I certainly won’t append ‘luckily’ to my next statement, yet here it is, plain: that’s not really what’s happening. It isn’t the ‘rona, per se.
What’s causing the downfall of our halest citizens? At this moment, no one is sure. Yet here is a clue: Brian Tabor, president of the Indiana Hospital Association, reports that statewide, hospitals are nearly full of patients suffering from many conditions. Coronavirus accounts for 37% of those occupying ICU beds – a minority, and a drop on 2020 statistics.
Mr. Tabor: “Unfortunately, the average Hoosiers’ health has declined during the pandemic.”
No fishing or boating or cross-country skiing. Worry and isolation; no family at holidays. Weddings and travel, first communions and anniversaries, all put off until who can say when. The cost on our compatriots’ health was quite real – just as we long feared.
The coronavirus panic is nearly over, if I can judge by the disgusted faces I see when new restrictions are announced. The days of masks and isolation are surely approaching their final end, amen.
Yet keep it in mind: the damage will persist and take some doing to repair. In our own simple lives, closer attention to health, exercise and happy activity – there’s our start on the process.

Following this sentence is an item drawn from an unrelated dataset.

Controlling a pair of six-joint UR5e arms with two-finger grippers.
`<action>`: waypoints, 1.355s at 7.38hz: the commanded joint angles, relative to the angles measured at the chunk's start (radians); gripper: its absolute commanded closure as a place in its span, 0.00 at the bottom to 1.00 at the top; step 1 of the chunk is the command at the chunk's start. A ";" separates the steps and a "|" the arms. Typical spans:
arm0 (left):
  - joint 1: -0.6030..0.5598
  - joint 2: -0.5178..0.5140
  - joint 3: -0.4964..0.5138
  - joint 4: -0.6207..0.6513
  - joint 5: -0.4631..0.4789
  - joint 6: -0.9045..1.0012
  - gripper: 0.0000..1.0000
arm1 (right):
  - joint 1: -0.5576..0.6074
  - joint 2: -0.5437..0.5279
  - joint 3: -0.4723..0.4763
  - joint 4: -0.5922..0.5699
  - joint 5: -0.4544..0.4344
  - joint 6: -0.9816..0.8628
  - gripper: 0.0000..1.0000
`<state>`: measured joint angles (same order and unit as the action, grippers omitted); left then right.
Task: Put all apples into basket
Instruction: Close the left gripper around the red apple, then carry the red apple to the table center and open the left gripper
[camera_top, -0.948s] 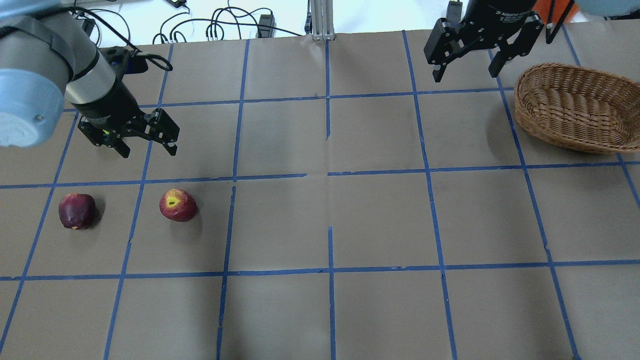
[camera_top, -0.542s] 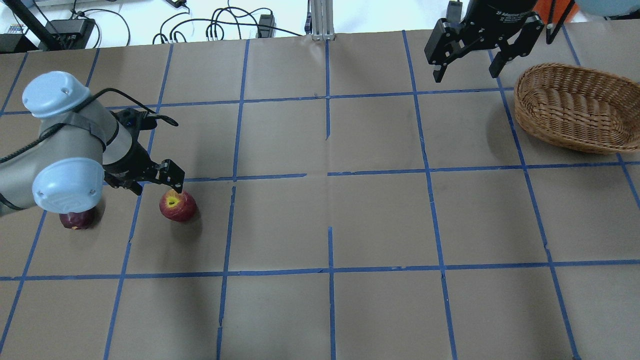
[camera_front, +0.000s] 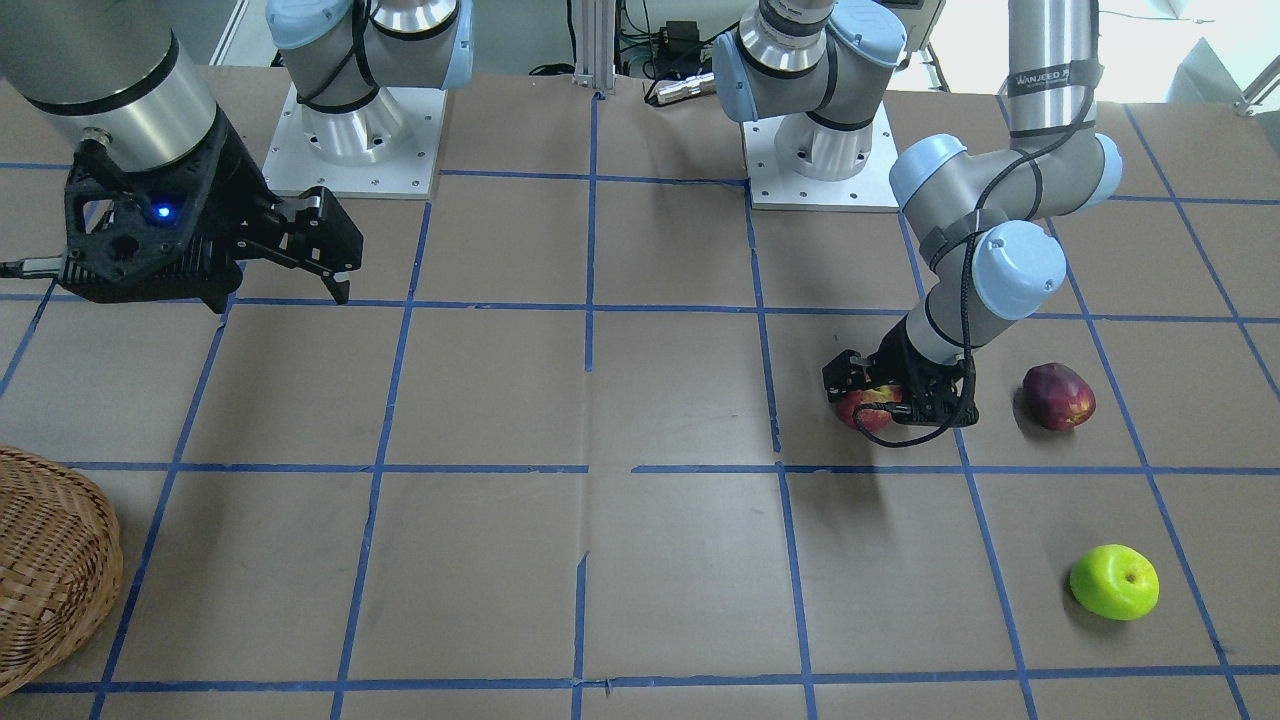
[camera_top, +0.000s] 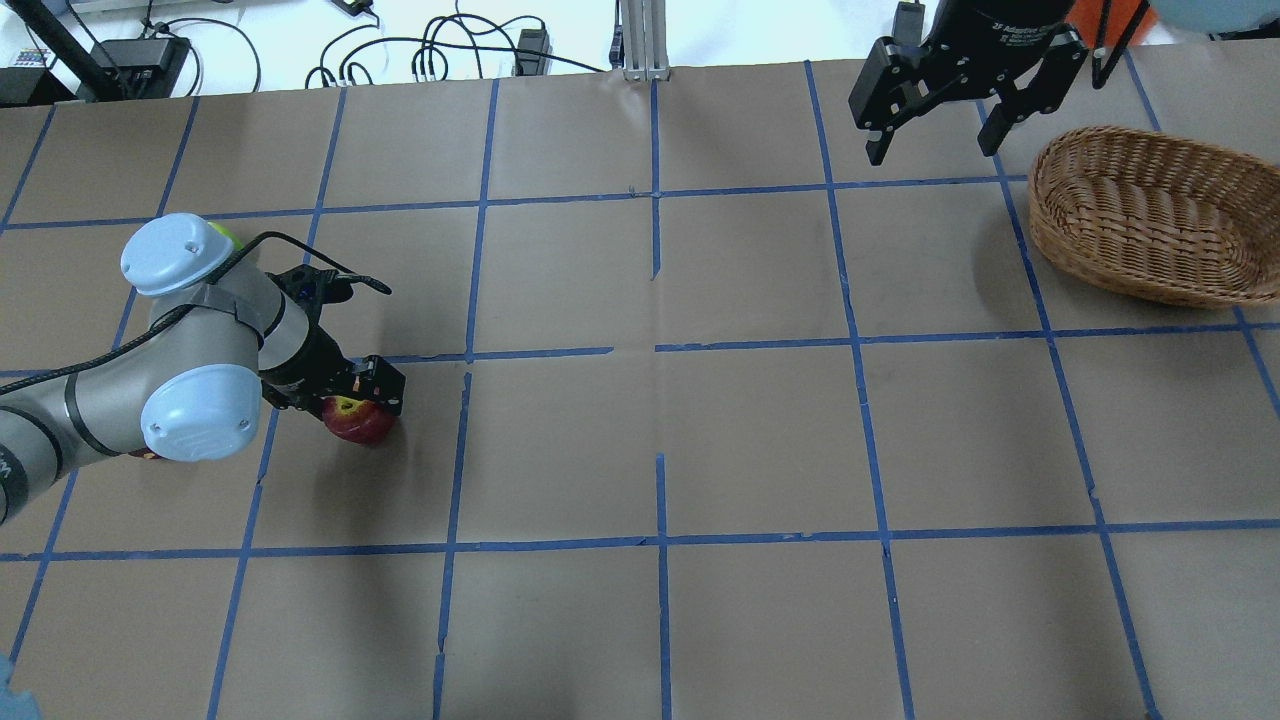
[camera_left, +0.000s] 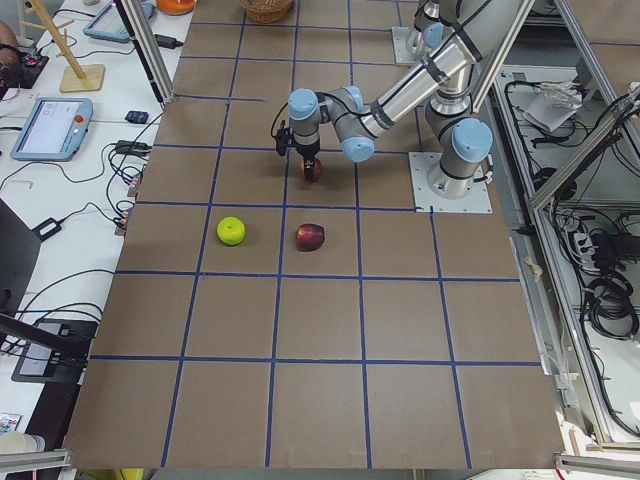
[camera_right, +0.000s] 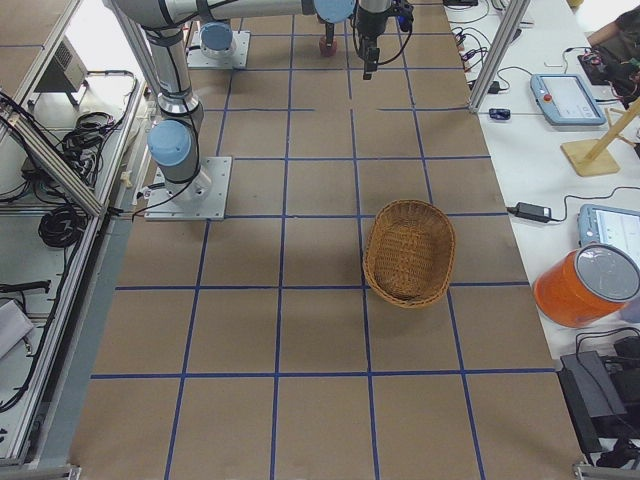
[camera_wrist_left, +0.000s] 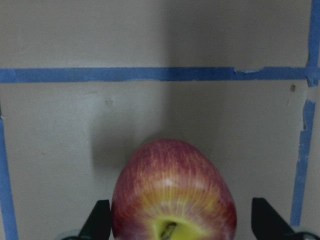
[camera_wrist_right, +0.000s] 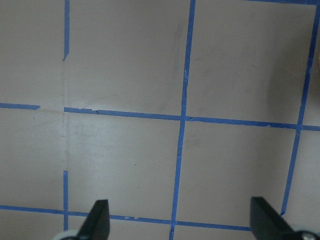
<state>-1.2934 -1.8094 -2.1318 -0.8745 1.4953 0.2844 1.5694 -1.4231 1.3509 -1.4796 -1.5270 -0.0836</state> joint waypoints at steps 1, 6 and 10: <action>-0.001 -0.016 0.006 0.011 0.000 0.001 0.56 | -0.006 -0.002 0.001 -0.005 -0.002 -0.010 0.00; -0.313 -0.099 0.295 -0.041 -0.072 -0.577 0.62 | -0.006 -0.002 -0.001 -0.010 -0.001 -0.010 0.00; -0.605 -0.264 0.369 0.083 -0.099 -0.965 0.60 | -0.006 -0.002 -0.001 -0.010 -0.001 -0.008 0.00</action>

The life insurance agents have a few things to ponder, too. Pre-pandemic, there was already a trend toward what I’d call pan-life protection. This involves providing clients with ‘wellness’ resources to help them live longer, healthier lives. The Indiana events suggest the correctness of this policy, and perhaps an audience more ready than ever to welcome the effort, and listen.